Exercise aim: Type out the data exactly as given. Skip any image.

Supplied data:
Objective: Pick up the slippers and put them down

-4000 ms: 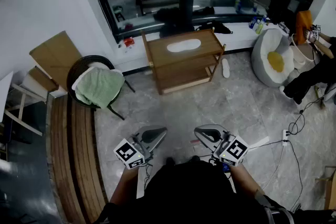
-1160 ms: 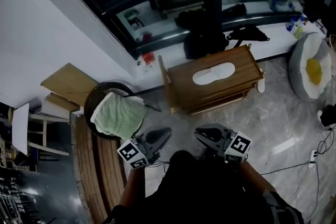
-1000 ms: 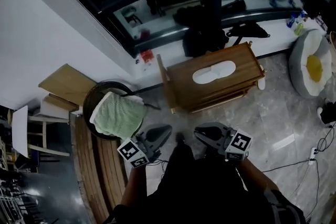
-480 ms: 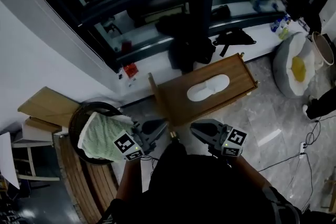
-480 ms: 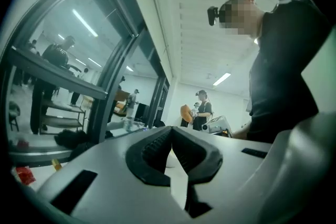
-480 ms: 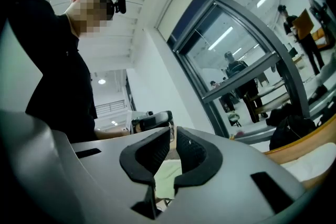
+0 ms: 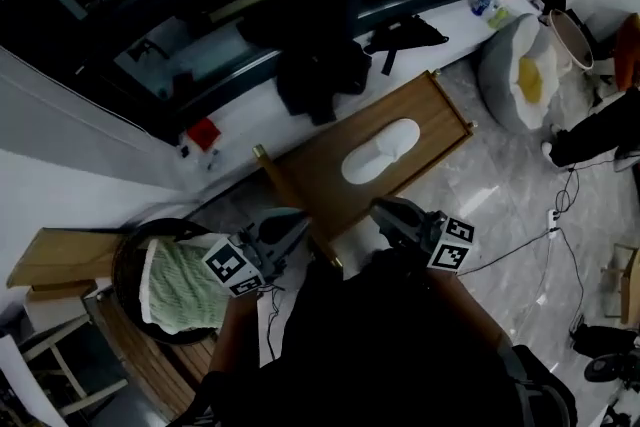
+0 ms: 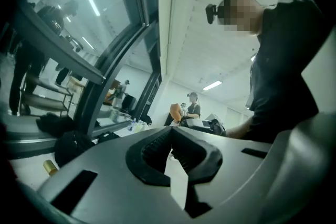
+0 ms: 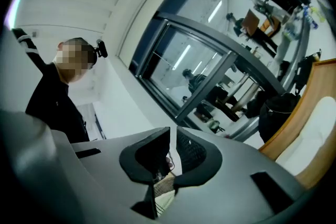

Task solution:
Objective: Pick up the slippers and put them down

-4000 ms: 
-1160 ms: 
-1000 ms: 
-480 ms: 
-480 ms: 
-480 ms: 
+0 ms: 
+0 ms: 
+0 ms: 

Nothing remains to add to the output.